In his influential 1946 paper "On the Theory of Scales of Measurement," S. S. Stevens proposed that all measurement can be classified into four scale types, each permitting a progressively richer set of mathematical operations. This taxonomy — nominal, ordinal, interval, and ratio (often abbreviated NOIR) — remains foundational in psychology and the social sciences, guiding which statistical operations are appropriate for different kinds of data.
The Four Scale Types
Ordinal: any monotone increasing transformation
Interval: φ → α·φ + β (α > 0)
Ratio: φ → α·φ (α > 0)
A nominal scale assigns labels to categories with no inherent order — jersey numbers, diagnostic categories, or stimulus types. An ordinal scale preserves rank order but says nothing about the size of differences — Mohs hardness, preference rankings. An interval scale has equal differences between scale values, but lacks a true zero point — temperature in Celsius, IQ scores.
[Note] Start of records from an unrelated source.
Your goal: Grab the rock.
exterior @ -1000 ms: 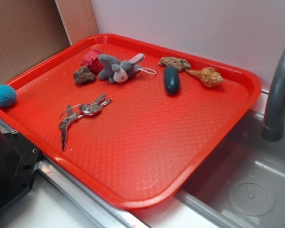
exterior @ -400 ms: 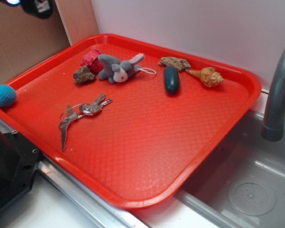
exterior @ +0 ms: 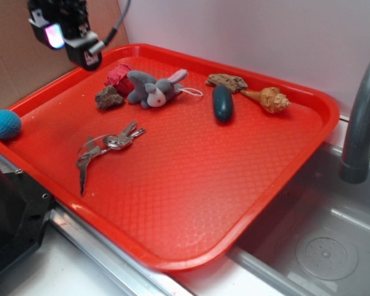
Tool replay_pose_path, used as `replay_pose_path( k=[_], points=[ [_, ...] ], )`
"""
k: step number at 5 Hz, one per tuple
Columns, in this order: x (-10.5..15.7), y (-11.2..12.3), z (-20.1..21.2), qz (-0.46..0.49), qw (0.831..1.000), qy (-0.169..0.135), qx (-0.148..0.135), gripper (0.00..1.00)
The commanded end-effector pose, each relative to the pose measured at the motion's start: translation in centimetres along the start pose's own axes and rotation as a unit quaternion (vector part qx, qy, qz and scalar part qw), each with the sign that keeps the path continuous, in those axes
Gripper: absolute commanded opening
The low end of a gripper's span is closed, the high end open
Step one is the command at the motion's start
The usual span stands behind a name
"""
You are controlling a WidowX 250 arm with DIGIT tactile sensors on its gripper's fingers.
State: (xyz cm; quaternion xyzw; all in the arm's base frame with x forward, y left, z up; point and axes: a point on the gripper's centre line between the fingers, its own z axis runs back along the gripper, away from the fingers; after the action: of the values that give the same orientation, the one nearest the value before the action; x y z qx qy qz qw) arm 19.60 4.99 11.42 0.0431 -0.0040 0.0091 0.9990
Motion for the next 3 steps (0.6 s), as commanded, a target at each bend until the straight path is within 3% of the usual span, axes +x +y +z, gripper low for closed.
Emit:
replay_pose_path(
  k=[1,3],
  points=[
    [2.2,0.1,-3.5,-0.038,0.999,-0.007,-0.007,1.0],
    [2.4,1.3,-5.0,-0.029,1.0,-0.01,0.001,1.0]
  ],
)
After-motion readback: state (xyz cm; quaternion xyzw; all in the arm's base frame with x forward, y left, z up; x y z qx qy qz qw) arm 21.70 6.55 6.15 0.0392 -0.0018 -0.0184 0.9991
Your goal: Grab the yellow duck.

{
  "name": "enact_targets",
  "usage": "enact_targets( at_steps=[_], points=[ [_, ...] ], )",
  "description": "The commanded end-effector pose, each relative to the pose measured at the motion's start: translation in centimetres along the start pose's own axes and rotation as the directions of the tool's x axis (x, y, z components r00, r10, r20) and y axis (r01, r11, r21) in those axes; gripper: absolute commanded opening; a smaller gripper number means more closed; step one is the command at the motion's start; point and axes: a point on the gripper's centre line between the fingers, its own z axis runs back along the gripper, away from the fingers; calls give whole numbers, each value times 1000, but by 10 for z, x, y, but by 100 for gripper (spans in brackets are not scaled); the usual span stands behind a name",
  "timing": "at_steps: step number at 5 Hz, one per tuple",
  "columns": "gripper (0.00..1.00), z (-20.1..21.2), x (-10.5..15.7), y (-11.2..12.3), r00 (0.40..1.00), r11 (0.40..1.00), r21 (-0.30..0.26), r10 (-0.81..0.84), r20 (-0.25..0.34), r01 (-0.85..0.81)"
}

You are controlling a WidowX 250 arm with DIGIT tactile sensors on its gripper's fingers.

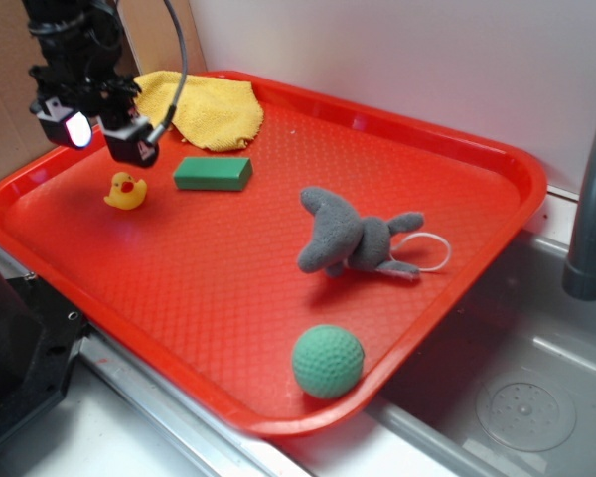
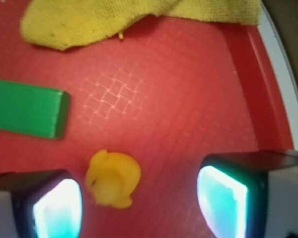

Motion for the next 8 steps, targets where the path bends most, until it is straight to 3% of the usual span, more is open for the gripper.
enact_targets(
  at_steps=[1,2,3,6,7,8],
  points=[
    [100,-11,-1,2,998,998,5,-55,-11,55],
    [60,-16,-1,4,996,995,-66,-79,-35,76],
    [0,-16,-1,3,995,993,-86,-89,-39,85],
    [0,-17,-5,3,995,992,-83,-93,-33,90],
    [0,-3,-4,5,996,994,-61,-92,-17,91],
    [0,30,1,6,999,996,-81,-43,9,44]
  ],
)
A ratio scale has both equal intervals and a meaningful zero — reaction time, weight, length.
Permissible Statistics
Stevens argued that the scale type constrains which statistics are meaningful. For nominal data, only mode and frequency counts are appropriate. Ordinal data permit medians and percentiles. Interval data allow means and standard deviations. Ratio data additionally permit geometric means and coefficients of variation. While this prescriptive view has been debated — some statisticians argue that the validity of a statistic depends on the research question, not the scale type — the framework remains a valuable heuristic for thinking about what numerical operations on psychological data actually mean.
Connection to Measurement Theory
In representational measurement theory, scale type is determined by the uniqueness theorem: the set of admissible transformations that preserve the measurement's validity. Stevens' taxonomy is thus a classification of uniqueness classes, connecting his practical framework to the deeper axiomatic foundations developed by Krantz, Luce, Suppes, and Tversky.